Voilà ce que je reproche le plus aux littéralistes : leur manque d'humilité.

Sans doute y a t-il un littéraliste dans tout théoricien, et réciproquement. De fait, les grands noms de la traduction littéraliste n'ont pas beaucoup traduit — juste assez pour creuser les fondations de leurs édifices théoriques, et se donner de la vraisemblance. Berman lui-même, semble-t-il, aimait moins traduire que penser, moins faire l'amour aux textes que leur prendre le pouls.
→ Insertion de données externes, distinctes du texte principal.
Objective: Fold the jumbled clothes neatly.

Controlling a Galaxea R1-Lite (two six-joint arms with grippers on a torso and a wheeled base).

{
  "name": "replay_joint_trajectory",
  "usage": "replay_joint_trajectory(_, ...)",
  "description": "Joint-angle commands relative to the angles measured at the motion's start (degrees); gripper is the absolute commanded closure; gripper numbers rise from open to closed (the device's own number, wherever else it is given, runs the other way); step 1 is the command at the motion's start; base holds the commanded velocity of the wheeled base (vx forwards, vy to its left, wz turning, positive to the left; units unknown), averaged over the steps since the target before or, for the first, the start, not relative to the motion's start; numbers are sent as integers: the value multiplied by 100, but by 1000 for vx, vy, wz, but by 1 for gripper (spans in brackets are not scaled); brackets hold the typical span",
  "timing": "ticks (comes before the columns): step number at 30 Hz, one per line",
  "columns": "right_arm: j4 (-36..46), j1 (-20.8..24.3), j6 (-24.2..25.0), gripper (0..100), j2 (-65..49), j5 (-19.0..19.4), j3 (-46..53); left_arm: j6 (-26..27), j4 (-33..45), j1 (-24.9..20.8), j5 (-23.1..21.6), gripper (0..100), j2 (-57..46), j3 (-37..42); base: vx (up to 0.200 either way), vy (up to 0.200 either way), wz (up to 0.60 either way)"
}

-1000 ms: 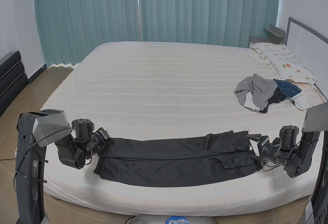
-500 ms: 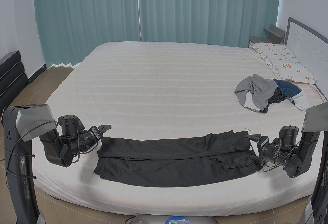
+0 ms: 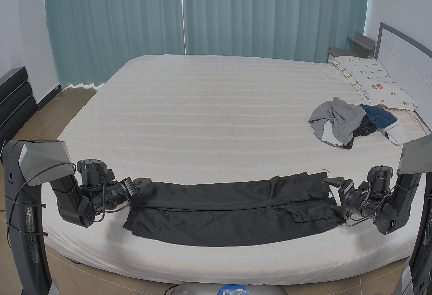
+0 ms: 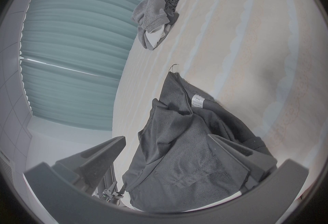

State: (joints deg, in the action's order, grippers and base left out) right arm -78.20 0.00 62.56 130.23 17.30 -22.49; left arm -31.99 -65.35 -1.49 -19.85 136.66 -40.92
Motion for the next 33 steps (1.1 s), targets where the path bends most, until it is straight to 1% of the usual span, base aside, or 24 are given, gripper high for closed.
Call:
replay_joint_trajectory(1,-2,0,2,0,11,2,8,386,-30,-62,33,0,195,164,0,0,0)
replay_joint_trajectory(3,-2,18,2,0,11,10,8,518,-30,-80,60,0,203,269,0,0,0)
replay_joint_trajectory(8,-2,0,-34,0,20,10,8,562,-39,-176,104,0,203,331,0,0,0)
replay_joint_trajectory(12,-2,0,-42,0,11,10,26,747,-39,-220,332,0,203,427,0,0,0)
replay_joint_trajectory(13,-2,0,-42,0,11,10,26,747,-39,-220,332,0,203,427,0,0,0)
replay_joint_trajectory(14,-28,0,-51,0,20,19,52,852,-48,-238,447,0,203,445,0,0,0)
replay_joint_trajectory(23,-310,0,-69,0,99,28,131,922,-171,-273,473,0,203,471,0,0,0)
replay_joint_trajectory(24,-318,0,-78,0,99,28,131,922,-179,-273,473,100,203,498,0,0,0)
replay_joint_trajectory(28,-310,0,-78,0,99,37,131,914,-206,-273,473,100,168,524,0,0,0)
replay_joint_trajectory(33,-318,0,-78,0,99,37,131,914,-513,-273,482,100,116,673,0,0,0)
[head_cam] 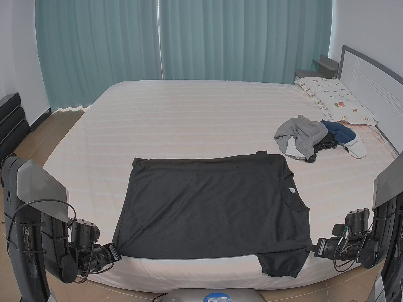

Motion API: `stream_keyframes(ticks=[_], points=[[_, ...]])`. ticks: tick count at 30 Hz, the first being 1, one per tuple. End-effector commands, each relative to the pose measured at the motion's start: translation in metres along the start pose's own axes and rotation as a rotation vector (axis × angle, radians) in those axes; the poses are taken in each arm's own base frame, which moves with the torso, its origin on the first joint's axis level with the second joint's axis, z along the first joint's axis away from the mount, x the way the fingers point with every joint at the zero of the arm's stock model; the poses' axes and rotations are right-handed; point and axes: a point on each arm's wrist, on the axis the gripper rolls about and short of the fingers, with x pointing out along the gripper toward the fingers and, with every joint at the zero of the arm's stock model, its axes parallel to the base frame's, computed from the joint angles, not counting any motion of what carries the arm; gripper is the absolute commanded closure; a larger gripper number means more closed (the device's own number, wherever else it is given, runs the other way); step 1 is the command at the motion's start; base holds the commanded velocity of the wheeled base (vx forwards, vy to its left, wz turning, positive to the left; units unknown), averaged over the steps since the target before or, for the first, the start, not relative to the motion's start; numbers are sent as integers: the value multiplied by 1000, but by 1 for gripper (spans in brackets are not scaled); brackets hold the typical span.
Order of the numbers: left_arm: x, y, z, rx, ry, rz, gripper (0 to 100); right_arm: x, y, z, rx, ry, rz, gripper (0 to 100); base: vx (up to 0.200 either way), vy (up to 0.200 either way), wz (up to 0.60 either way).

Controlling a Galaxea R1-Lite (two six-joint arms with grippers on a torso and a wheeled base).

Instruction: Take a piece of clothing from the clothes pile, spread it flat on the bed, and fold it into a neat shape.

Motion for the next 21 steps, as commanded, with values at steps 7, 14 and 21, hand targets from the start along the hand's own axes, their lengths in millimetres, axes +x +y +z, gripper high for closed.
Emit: stream_keyframes(ticks=[7,14,21], points=[[-19,5,-4,68,12,13,100,-32,2,1,-57,34,-36,100,0,0,0],[-22,7,-8,96,35,27,100,-40,-6,0,-75,64,-74,100,0,0,0],[-30,8,-12,124,93,55,100,-51,-13,-2,-102,90,-107,100,0,0,0]])
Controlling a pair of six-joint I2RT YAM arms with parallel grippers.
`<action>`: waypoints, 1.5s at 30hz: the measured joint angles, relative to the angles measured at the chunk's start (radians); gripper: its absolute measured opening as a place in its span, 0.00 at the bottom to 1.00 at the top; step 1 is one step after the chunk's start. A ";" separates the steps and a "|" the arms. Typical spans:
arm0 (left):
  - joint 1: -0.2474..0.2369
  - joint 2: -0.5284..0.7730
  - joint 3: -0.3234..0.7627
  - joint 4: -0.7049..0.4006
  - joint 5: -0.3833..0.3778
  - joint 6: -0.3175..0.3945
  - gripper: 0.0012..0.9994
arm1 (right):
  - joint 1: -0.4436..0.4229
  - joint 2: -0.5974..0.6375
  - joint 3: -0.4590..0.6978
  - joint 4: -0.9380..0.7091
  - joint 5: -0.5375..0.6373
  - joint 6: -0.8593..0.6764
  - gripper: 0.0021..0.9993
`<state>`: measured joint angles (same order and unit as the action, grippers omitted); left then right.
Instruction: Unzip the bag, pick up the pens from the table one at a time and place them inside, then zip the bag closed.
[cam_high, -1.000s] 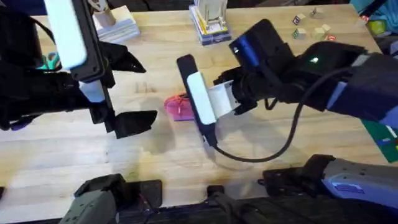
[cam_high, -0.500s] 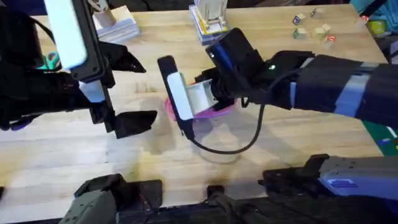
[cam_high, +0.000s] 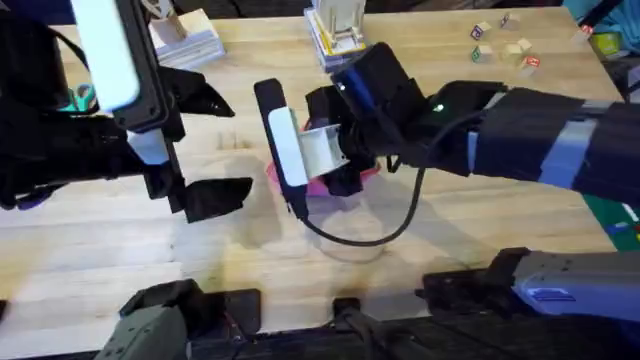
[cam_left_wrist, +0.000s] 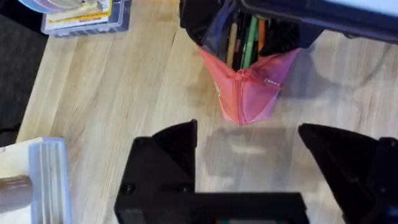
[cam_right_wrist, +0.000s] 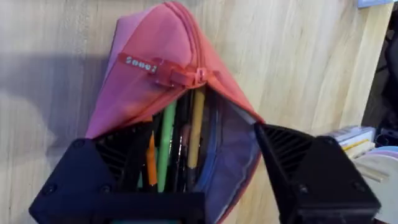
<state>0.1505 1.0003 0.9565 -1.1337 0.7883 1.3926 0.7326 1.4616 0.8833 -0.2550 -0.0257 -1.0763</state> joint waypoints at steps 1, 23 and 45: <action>0.000 0.000 0.000 0.000 0.000 0.000 0.99 | 0.000 0.000 0.000 0.000 0.000 0.000 1.00; 0.000 0.000 0.000 0.001 -0.045 0.000 0.99 | 0.000 -0.406 0.000 -0.278 0.071 0.446 1.00; 0.006 0.248 0.000 -0.022 -0.130 0.076 0.99 | 0.000 -0.591 0.000 -0.307 -0.183 1.231 1.00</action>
<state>0.1560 1.2478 0.9565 -1.1556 0.6582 1.4689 0.7330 0.8707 0.8829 -0.5625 -0.2086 0.1542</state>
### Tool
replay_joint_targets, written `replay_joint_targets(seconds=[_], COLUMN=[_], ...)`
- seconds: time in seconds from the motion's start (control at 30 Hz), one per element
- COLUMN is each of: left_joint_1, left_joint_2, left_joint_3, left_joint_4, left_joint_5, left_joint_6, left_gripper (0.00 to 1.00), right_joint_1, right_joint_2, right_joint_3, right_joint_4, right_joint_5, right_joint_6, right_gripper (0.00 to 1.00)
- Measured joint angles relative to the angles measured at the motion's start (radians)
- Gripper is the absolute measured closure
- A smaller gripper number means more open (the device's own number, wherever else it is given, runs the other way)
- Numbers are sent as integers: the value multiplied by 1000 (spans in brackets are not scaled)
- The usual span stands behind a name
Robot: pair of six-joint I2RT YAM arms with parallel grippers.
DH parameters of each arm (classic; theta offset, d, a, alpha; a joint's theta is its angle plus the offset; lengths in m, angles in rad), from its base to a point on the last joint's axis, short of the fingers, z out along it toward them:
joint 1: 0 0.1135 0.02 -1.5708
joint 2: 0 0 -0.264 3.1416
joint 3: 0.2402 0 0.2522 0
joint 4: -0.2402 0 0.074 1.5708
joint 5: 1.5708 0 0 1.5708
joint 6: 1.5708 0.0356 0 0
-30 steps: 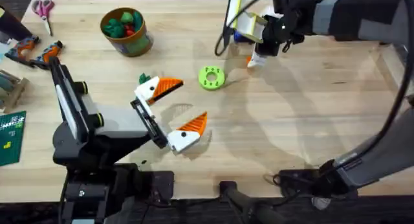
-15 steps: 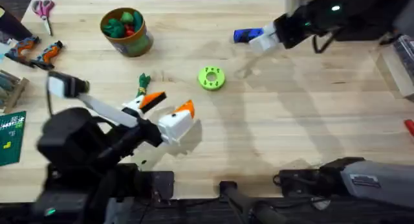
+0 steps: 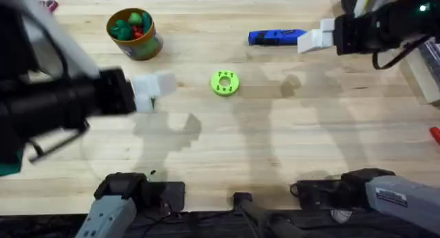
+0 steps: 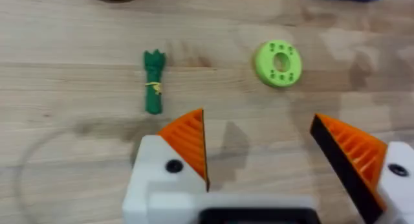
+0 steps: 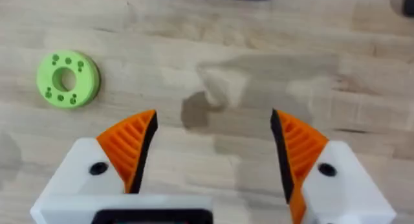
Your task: Pick up the gripper from the table and insert it into the empty holder that is missing its gripper. Then pick up a screw, insert it into the mounting hole, and use the screwdriver to tighten it. Finally, clean up the table by picking up the vegetable and placing it into the bucket.
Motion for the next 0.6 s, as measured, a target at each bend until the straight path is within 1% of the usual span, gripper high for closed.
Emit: replay_joint_targets(seconds=[0.13, 0.2, 0.33, 0.6], left_joint_1=[0, 0, 0, 0], left_joint_2=[183, 252, 352, 603], left_joint_3=[147, 184, 192, 192], left_joint_4=[-49, -63, -76, -83], left_joint_5=[-32, -43, -70, -202], left_joint_6=[56, 71, 89, 142], left_gripper=[13, 14, 14, 13], right_joint_1=[0, 0, -3, -3], right_joint_2=[-6, -10, -19, -39], right_joint_3=[0, 0, 0, 0], right_joint_4=[-78, -114, -139, -140], right_joint_5=[0, 0, 0, 0], right_joint_6=[6, 6, 23, 51], right_gripper=[8, 8, 7, 9])
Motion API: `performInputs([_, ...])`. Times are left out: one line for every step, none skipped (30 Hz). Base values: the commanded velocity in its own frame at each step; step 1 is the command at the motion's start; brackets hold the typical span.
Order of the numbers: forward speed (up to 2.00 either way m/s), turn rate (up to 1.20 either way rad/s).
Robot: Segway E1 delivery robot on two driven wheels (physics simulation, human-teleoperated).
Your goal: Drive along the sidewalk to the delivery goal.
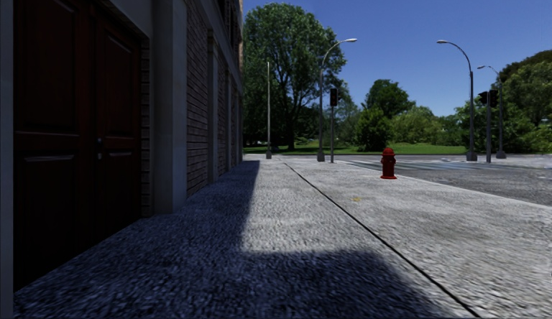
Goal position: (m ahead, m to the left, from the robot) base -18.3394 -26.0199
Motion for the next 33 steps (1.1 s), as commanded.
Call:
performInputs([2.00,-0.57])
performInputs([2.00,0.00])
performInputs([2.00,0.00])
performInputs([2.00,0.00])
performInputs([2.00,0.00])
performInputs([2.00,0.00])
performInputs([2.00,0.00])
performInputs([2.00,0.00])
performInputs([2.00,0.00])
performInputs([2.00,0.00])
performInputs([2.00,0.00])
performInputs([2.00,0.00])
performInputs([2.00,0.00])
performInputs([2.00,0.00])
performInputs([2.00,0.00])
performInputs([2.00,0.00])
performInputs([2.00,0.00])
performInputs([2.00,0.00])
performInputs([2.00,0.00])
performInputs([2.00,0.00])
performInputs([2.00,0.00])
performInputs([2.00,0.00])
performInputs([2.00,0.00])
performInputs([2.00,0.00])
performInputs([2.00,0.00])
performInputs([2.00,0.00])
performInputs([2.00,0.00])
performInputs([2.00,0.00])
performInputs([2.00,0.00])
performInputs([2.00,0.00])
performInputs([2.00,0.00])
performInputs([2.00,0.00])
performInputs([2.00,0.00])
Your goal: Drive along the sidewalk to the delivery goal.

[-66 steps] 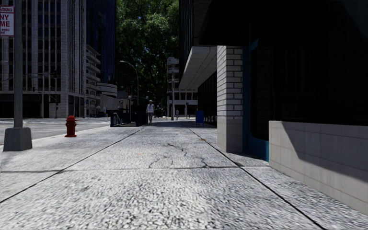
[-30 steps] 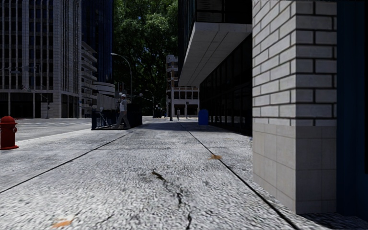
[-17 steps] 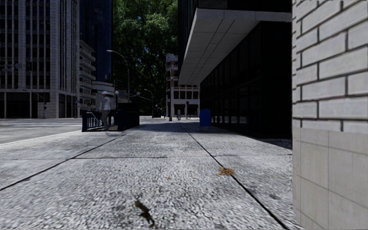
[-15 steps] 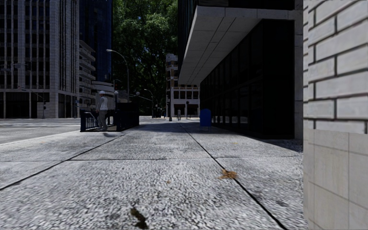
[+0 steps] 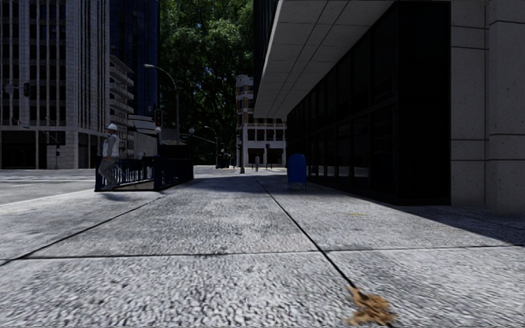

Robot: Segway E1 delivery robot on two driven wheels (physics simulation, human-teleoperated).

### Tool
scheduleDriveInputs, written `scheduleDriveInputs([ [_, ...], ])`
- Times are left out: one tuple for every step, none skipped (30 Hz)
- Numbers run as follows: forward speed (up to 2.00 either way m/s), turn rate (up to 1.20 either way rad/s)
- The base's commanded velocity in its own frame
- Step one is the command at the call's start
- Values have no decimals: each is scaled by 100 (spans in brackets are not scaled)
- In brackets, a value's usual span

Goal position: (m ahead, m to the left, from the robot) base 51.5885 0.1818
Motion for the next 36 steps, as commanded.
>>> scheduleDriveInputs([
  [200,0],
  [200,0],
  [200,0],
  [200,0],
  [200,0],
  [200,0],
  [200,0],
  [200,0],
  [200,0],
  [200,0],
  [200,0],
  [200,0],
  [200,0],
  [200,0],
  [200,0],
  [200,0],
  [200,0],
  [200,0],
  [200,0],
  [200,0],
  [200,0],
  [200,0],
  [200,0],
  [200,0],
  [200,0],
  [200,0],
  [200,0],
  [200,0],
  [200,0],
  [200,0],
  [200,0],
  [200,0],
  [200,0],
  [200,0],
  [200,0],
  [200,0],
])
J'éprouve pourtant devant lui autant d'estime que d'agacement ; il défend ses thèses avec un tel talent, elles tiennent si bien la route sur le papier que pour un peu leur échec partiel sur le terrain apparaîtrait comme un phénomène secondaire.

J'ai même éprouvé pour lui un commencement de sympathie, aux Assises de 1988, en découvrant soudain, tandis qu'il parlait des traductions de Freud, au lieu d'un seul Berman monolithique, deux personnages opposés : un théoricien pur et dur, soutenant la traduction (rationnelle jusqu'au délire) de Laplanche et consorts, et un simple amoureux du beau, du vrai, du vivant, gêné par tant d'horreur froide ; j'ai cru, l'espace d'un instant, qu'Antoine allait dire merde à Berman...

Ce qui est frappant, c'est que presque personne, parmi les praticiens que nous sommes, ne soutient les théories bermaniennes ; mais nous parlons de lui avec respect — et sans passion. Comme si au fond il ne faisait pas peur. Comme si nous l'avions d'ores et déjà mis à sa place, en reconnaissant dans son discours non pas la vérité, mais une vérité, toute relative, un pôle nécessaire, l'un des plateaux d'une grande balance qu'il a eu le seul tort, peut-être, de vouloir bloquer de son côté.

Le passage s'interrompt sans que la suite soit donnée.